THE BODIES BENEATH / AUTHOR: WILLIAM FOWLER, VIC PRATT / PUBLISHER: STRANGE ATTRACTOR & MIT PRESS / RELEASE DATE: OUT NOW
Strange Attractor have made their name by publishing the esoteric, the ontological and the downright weird, and The Bodies Beneath certainly meets these requirements. Put together by William Fowler and Vic Pratt, creators and curators of the BFI’s Flipside brand, it is an exploration of those areas of British film and television that broke new and weird ground, but that have been largely lost to the popular imagination, if not the annals of history.
Digging into the BFI’s extensive archive, Fowler and Pratt began Flipside as a series of events at the Institute’s Southbank headquarters, before overseeing a programme of releases on DVD and Blu-ray that bring the forgotten and the half-remembered back into our homes. Some of the titles featured in the book have been given DVD releases, but others are obscure, unseen except by deep divers into the BFI’s online subscription service.

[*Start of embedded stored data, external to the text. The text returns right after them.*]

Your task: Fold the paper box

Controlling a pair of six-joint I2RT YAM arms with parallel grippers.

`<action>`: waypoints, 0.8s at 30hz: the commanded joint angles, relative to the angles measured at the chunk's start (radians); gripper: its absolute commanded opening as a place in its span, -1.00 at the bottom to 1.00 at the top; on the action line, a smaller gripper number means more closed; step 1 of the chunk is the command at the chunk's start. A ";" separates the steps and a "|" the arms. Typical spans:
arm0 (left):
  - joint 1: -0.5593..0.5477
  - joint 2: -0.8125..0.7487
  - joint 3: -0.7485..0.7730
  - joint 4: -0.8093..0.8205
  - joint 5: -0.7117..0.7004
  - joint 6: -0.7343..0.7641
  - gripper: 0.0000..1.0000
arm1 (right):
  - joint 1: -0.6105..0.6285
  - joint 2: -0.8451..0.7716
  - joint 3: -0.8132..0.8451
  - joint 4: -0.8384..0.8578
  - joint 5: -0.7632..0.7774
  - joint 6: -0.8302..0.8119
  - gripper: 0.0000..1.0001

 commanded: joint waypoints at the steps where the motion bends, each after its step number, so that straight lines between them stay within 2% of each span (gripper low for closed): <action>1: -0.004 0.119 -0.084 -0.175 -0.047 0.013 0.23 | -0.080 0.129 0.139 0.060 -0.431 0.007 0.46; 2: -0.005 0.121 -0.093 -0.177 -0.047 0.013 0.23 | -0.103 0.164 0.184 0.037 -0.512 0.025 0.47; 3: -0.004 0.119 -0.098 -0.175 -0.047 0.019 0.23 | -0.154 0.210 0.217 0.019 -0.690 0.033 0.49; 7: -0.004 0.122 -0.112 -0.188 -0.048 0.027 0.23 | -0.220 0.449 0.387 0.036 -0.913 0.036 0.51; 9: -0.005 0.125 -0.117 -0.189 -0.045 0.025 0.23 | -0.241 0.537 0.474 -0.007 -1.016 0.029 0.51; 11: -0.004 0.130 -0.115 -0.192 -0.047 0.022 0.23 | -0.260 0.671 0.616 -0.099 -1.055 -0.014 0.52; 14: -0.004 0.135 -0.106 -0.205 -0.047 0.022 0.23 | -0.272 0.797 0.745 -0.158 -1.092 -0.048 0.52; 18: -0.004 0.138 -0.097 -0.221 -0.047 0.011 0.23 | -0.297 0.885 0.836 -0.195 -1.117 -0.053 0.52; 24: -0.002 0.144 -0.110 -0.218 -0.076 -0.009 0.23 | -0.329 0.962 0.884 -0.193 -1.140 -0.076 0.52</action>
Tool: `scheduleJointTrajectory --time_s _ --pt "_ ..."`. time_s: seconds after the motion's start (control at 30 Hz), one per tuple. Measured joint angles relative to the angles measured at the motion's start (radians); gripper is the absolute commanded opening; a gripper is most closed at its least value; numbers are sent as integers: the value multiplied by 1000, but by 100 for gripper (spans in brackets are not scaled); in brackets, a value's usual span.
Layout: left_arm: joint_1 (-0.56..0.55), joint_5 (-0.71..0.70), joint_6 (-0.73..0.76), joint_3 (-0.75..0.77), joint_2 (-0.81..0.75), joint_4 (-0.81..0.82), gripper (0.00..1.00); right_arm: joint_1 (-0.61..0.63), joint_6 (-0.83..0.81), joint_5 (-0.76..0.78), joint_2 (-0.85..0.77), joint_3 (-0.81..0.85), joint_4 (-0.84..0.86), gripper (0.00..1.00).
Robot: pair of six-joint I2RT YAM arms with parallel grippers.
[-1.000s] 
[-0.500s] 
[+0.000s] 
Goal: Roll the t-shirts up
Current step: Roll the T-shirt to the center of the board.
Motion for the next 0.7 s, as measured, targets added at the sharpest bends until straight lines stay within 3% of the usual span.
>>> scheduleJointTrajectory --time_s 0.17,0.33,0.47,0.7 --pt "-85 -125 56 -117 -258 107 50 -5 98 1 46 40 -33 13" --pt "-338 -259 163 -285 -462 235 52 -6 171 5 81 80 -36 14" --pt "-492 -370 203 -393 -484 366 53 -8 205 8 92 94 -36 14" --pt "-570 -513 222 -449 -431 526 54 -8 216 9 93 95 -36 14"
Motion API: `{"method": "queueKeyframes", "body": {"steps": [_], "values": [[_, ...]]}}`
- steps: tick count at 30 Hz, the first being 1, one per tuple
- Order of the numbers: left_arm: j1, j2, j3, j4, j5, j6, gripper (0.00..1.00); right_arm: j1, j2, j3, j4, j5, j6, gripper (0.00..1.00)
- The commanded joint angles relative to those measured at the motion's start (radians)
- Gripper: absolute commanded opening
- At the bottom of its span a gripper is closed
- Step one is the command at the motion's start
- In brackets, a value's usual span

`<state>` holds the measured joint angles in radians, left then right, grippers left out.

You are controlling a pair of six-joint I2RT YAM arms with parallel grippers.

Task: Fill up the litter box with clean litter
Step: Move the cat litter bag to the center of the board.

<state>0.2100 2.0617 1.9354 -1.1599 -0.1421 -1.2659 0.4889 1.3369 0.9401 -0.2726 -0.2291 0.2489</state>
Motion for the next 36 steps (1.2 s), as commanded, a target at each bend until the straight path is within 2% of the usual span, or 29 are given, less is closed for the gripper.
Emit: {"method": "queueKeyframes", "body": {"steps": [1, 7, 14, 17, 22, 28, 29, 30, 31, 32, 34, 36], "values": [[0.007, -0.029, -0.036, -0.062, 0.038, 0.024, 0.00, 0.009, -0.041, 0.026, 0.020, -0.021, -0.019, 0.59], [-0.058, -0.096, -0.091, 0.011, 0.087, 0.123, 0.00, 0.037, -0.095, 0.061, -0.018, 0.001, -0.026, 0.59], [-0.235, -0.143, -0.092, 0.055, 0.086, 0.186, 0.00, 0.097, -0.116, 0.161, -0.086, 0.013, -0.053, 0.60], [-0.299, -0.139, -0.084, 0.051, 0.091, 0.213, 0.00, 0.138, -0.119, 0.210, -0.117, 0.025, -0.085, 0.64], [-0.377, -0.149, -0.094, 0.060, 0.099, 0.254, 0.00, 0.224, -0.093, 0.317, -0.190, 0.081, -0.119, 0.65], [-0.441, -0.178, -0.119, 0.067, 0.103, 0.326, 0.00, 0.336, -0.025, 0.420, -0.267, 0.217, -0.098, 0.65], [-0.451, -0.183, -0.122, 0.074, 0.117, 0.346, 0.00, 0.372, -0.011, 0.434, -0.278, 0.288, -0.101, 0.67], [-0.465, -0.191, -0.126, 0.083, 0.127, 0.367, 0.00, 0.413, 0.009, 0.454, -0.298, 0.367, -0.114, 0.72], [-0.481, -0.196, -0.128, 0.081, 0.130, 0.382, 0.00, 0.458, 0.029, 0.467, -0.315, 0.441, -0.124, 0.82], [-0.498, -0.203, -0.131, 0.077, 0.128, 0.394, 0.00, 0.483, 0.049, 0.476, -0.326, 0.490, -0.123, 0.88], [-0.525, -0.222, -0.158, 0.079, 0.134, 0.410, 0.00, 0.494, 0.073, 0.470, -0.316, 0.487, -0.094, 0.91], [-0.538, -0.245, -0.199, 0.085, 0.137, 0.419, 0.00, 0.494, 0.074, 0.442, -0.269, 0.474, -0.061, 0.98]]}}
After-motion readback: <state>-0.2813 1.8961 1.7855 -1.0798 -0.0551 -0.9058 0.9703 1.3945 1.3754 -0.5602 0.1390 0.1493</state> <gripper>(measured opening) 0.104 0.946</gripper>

The book is divided into sections covering sex, war, documentary, sci-fi and more, and runs a zig-zagging gamut from vintage Sooty hilarity to the terrifying The War Game, with stops along the way for mondo, horror, folk traditions and Barry Evans. Beginning with the beguilingly-titled (and sadly lost) 1899 short Cricket Match on a Fishing Smack During a Heavy Sea, the authors set a cut-off point for their explorations in the early 1990s, when DVD began to supplant VHS and the emergence of the internet left few things truly forgotten. In this, it’s a book that fits neatly into the recent hauntology genre, and there is plenty that will delight and unsettle fans of such victuals.
Fowler and Pratt take turns in writing, although they have a common voice, and it is an accessible tome despite its academic referencing. If the book has a drawback it’s that, even at 398 pages, it’s too short, and you’ll find it’s best devoured in bite-sized chunks with breaks taken to watch what is available of what they’ve essayed so attentively.
This is an essential buy for fans of uniquely British film and television from a world before culture - and by that, you can infer American culture - went worldwide. Spend a few hours with The Bodies Beneath and you’ll hunger for those days to return. Nostalgia is what it used to be.